I’ve always had an odd relationship with death. I wouldn’t say I obsessed about it, rather I had a healthy awareness of it’s presence. I remember studying the Egyptian death rituals and spending far too much time reading Revelations in catholic school amongst other things. Needless to say, I’ve always felt immune to the pain of loss. I had never cried at a funeral, save one, because my Uncle Richard’s song was so moving. In fact, watching my brother Antwan cry real tears( an amazing feat) at every funeral puzzled me. Why are you crying? It’s a natural part of life. Were you really even that close to that person? Lately, I’ve begun asking myself a different question. What in the hell is wrong with me? My tear ducts are completely functional, and I have never considered myself to be cold and uncaring.
My grand father’s death came swiftly and his actions in life left me conflicted. He had succumbed to cancer before I really mustered the courage to say goodbye. I had treated every visit as if I would see him again. The funeral, like many others, was very beautiful and seemed like more of a family reunion. I marveled at my grandmother’s strength through it all, I wanted to cry for her. Watching my mother cry, on the other hand, made me get that pesky knot in my throat, but nothing more. In true avoidance fashion, I was more concerned about how skinny he looked in his suit and how this wasn’t the man I called G-pa. It took well over a year for his death to truly affect me. It took about a year to finally cry.

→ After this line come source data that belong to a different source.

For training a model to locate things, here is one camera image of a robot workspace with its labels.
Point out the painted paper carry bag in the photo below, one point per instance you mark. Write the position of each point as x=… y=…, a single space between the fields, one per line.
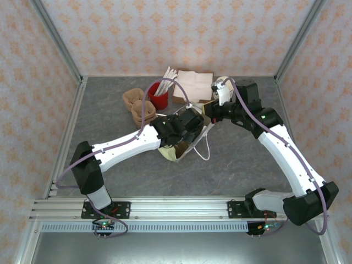
x=170 y=154

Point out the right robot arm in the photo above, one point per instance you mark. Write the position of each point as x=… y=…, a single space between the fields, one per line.
x=283 y=154

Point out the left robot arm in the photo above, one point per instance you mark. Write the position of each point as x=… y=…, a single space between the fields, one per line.
x=123 y=145

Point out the paper cup stack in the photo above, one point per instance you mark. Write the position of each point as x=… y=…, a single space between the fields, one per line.
x=232 y=92

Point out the cardboard napkin box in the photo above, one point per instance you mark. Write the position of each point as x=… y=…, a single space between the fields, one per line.
x=178 y=99

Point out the white napkin stack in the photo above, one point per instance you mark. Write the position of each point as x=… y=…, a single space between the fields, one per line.
x=192 y=82

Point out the red straw bucket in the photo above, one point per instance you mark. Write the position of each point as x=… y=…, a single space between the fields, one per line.
x=159 y=103

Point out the brown pulp cup carrier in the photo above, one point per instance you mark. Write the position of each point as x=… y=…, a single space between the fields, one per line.
x=132 y=96
x=138 y=112

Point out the white wrapped straw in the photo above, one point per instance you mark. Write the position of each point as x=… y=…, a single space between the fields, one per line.
x=165 y=77
x=170 y=78
x=171 y=82

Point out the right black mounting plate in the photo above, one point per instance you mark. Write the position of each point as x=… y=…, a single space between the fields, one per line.
x=236 y=209

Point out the black mounting plate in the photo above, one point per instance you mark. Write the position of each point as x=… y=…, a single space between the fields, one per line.
x=236 y=209
x=121 y=207

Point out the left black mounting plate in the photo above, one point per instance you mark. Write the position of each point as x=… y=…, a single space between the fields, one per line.
x=121 y=207

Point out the right controller board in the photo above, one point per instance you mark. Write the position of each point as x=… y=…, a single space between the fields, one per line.
x=261 y=227

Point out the controller board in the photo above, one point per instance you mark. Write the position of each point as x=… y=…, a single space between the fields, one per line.
x=104 y=226
x=261 y=227

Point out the left controller board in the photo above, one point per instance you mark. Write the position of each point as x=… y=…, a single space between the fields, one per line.
x=104 y=226

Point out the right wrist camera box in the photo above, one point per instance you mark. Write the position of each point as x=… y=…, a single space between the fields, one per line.
x=222 y=93

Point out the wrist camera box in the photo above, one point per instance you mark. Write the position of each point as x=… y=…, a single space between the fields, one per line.
x=189 y=105
x=222 y=93

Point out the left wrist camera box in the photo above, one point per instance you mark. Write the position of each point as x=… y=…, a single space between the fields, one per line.
x=189 y=105

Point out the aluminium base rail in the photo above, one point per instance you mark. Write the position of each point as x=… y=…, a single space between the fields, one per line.
x=178 y=209

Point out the right aluminium frame post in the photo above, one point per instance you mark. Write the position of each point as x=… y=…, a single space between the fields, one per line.
x=299 y=41

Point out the aluminium frame post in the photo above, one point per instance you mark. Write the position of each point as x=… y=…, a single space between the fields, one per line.
x=299 y=41
x=57 y=41

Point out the left aluminium frame post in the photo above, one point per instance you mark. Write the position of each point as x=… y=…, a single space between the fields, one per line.
x=57 y=41

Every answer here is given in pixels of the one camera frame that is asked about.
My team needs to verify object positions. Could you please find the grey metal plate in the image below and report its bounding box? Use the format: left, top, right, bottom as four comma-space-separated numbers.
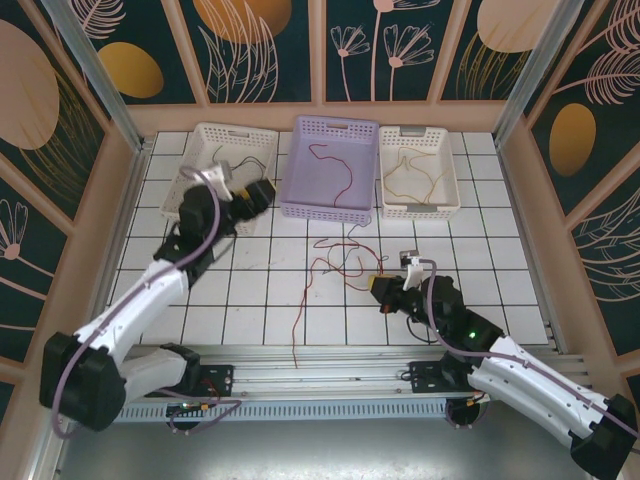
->
49, 419, 601, 480

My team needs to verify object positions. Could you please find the white basket with grey handles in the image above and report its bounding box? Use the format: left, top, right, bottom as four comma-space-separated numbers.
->
378, 125, 461, 221

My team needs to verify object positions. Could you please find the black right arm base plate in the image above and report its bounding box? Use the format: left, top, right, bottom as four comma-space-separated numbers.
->
408, 360, 501, 396

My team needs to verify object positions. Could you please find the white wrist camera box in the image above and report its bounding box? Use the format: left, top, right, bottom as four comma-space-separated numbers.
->
202, 162, 234, 201
398, 249, 427, 291

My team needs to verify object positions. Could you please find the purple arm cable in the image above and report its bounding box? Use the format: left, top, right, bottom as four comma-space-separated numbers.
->
419, 257, 640, 451
51, 164, 244, 441

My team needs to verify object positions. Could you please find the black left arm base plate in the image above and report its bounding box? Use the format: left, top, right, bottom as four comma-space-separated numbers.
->
143, 364, 236, 399

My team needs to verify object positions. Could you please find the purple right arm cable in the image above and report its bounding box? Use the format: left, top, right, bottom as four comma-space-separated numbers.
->
419, 257, 640, 451

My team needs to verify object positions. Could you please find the red cable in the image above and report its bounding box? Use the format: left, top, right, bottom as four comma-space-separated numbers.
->
313, 237, 389, 266
307, 143, 354, 209
291, 254, 374, 370

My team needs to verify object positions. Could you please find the aluminium frame post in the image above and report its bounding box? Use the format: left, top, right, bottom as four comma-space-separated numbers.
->
492, 0, 586, 149
39, 0, 149, 154

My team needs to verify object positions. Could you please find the aluminium side rail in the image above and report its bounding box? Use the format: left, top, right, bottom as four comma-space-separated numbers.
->
494, 134, 569, 354
74, 139, 154, 364

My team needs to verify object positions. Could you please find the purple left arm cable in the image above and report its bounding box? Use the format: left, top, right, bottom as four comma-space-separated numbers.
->
51, 164, 244, 441

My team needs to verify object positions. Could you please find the grey slotted cable duct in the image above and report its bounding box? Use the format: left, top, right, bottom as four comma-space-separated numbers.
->
67, 402, 581, 421

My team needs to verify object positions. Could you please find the purple perforated basket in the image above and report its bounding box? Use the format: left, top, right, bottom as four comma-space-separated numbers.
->
279, 115, 380, 226

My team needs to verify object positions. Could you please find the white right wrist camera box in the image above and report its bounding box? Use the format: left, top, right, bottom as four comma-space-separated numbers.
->
398, 249, 427, 291

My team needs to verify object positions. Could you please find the aluminium extrusion rail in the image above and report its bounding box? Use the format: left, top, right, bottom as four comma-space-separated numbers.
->
47, 347, 596, 401

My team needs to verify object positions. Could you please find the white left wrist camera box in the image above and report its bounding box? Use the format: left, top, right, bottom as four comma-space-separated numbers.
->
202, 162, 234, 201

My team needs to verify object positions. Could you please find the large white perforated basket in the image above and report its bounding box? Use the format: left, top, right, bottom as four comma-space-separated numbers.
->
158, 122, 280, 236

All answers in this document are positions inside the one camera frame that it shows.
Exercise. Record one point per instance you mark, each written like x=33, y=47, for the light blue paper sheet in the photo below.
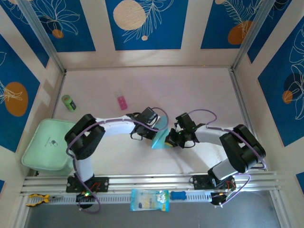
x=160, y=142

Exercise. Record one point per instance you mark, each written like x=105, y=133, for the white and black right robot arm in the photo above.
x=209, y=137

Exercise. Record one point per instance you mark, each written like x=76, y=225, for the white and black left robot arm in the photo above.
x=114, y=127

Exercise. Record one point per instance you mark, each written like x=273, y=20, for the pink plastic case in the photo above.
x=122, y=103

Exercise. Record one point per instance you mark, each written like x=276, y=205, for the blue bone-shaped sponge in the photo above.
x=178, y=195

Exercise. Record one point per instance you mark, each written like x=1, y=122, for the wet wipes packet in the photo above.
x=149, y=200

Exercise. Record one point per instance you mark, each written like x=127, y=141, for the green bottle with black label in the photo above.
x=69, y=103

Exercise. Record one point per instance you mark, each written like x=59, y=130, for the black controller board with LED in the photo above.
x=85, y=196

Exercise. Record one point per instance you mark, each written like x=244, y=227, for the mint green container lid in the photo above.
x=45, y=147

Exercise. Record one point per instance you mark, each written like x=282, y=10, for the aluminium front rail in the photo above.
x=147, y=181

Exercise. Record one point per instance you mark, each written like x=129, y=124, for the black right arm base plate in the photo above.
x=199, y=181

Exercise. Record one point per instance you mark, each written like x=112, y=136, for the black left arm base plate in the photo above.
x=102, y=184

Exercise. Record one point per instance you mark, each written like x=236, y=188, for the aluminium side rail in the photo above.
x=59, y=90
x=240, y=102

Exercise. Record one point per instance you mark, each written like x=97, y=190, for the aluminium corner post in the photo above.
x=40, y=35
x=251, y=35

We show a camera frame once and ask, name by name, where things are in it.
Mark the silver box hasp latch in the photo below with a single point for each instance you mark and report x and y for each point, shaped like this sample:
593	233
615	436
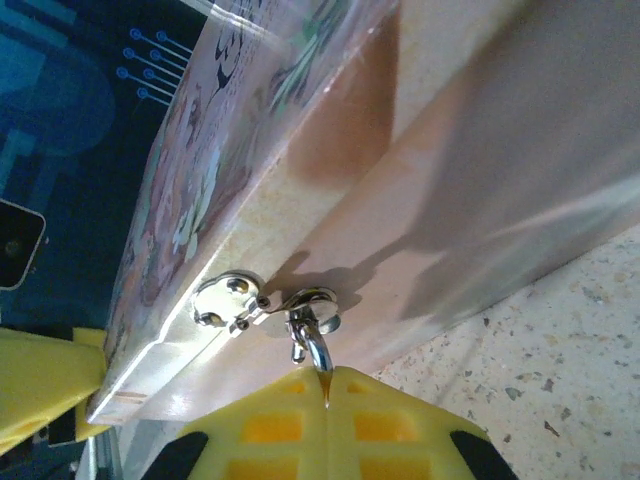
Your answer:
225	300

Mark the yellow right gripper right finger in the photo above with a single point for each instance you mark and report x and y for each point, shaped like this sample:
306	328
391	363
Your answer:
395	430

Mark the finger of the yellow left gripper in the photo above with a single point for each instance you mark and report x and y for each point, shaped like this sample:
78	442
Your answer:
97	425
45	380

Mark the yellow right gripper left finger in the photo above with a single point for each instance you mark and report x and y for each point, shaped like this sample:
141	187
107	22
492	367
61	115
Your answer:
265	430

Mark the pink illustrated storage box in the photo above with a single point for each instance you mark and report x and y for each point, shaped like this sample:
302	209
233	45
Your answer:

Over time, I have become more stoic out of necessity. It’s like I can actually turn my emotions off. I tend to disappear, and cease contact with most friends. In my mind, I am saving them from depressive conversation, and redundant bitching. In actuality, I know I retreat because I feel safer being alone at times. Does that make me a bad friend? At times. A horrible person? I’m not inclined to think so. Honestly, I don’t want to feel the pain of loss. Luckily, I’ve been spared having to come to grips with the death of a very close family member. Sadly, I know that same “luck” will inevitably change.
Right now, I’m watching someone very dear to me slowly die and I’m lost. I don’t know what to feel, or how to help. More importantly, I don’t know how to prepare. I’m not sure what I believe in(besides some entity or force that is greater than myself), so my faith operates like a broken compass. I’m not ready to learn this lesson. In hindsight, I’m sure I didn’t study the myriad aspects of death because it didn’t affect me. I’ve just been learning about my greatest fear.